● AIM OF THE TASK
Your response should be the lines from the one holding "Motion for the" to the last line of the data below, copied exactly and with no additions.
● ● ● ●
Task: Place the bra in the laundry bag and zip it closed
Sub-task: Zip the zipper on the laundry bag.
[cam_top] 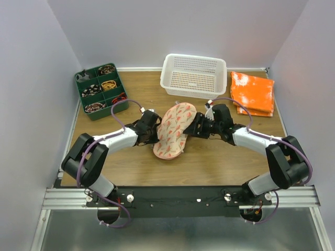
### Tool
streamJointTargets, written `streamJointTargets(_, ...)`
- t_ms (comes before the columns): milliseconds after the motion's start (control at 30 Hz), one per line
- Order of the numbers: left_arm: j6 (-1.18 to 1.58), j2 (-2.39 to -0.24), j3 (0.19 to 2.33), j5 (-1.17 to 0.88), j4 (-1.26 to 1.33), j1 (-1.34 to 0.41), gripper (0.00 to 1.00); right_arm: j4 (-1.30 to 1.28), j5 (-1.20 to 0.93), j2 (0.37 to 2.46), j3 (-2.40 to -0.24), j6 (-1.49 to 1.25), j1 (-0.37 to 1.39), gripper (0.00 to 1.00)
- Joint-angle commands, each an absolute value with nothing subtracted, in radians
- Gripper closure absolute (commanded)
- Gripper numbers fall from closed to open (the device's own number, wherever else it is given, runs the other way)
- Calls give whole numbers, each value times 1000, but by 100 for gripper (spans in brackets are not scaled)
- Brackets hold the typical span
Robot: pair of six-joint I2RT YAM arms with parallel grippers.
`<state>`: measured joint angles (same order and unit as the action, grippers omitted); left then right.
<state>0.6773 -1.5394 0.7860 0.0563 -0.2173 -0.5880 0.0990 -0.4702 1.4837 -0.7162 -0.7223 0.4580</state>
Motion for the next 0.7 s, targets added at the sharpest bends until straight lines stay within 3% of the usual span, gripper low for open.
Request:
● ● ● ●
● EXERCISE ANSWER
Motion for the next 0.7 s, targets added at the sharpest bends until straight lines stay within 3% of the usual span, gripper low for open.
Request:

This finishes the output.